====== EXERCISE DATA ======
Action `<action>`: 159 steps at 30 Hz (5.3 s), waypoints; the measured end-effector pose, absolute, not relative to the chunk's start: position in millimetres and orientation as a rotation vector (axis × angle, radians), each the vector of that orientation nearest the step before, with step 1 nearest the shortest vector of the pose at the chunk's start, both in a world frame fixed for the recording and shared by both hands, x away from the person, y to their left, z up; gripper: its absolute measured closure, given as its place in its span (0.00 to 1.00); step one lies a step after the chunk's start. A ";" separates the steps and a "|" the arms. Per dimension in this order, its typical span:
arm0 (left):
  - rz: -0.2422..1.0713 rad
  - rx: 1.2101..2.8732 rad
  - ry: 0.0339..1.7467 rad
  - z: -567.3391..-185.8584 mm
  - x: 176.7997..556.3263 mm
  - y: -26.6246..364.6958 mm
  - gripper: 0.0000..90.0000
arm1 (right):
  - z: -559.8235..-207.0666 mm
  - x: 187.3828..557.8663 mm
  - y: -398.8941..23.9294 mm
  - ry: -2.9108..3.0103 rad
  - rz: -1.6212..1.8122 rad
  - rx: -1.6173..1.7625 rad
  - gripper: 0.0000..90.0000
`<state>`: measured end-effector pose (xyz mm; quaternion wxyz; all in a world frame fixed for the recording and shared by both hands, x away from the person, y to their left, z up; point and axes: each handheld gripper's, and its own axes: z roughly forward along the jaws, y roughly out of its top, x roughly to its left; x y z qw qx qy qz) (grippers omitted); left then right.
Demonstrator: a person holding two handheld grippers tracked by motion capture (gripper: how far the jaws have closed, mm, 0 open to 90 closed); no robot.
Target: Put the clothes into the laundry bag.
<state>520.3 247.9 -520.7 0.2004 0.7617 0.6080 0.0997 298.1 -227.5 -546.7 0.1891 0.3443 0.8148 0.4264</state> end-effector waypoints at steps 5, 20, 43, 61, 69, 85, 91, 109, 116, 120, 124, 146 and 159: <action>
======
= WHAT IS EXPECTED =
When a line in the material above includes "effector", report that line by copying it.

= PROBLEM SOLUTION =
Action `<action>`: 159 steps at 30 Hz (5.3 s), waypoints; the measured end-effector pose, absolute, not relative to the chunk's start: position in millimetres and orientation as a rotation vector (axis × angle, radians), each the vector of that orientation nearest the step before, with step 1 nearest the shortest vector of the pose at the chunk's start, both in a world frame fixed for the recording and shared by both hands, x away from the person, y to their left, z up; gripper: its absolute measured closure, given as its place in its span (0.00 to 1.00); step one lies a step after the chunk's start. A ";" separates the steps and a "|" the arms. Per dimension in this order, its typical span:
`<state>`: measured end-effector pose (xyz mm; quaternion wxyz; all in a world frame fixed for the recording and shared by both hands, x away from the person, y to their left, z up; point and axes: each handheld gripper's, and its own axes: z roughly forward along the jaws, y roughly out of its top, x roughly to its left; x y z qw qx qy qz) (grippers omitted); left then right.
<state>520.3 247.9 -520.7 0.2004 0.7617 0.6080 0.0997 298.1 -227.5 -546.7 0.1891 0.3443 0.8148 0.4264</state> end-effector waypoints at steps 5, 20, 43, 61, 69, 85, 91, 109, 116, 120, 124, 146 and 159: <action>

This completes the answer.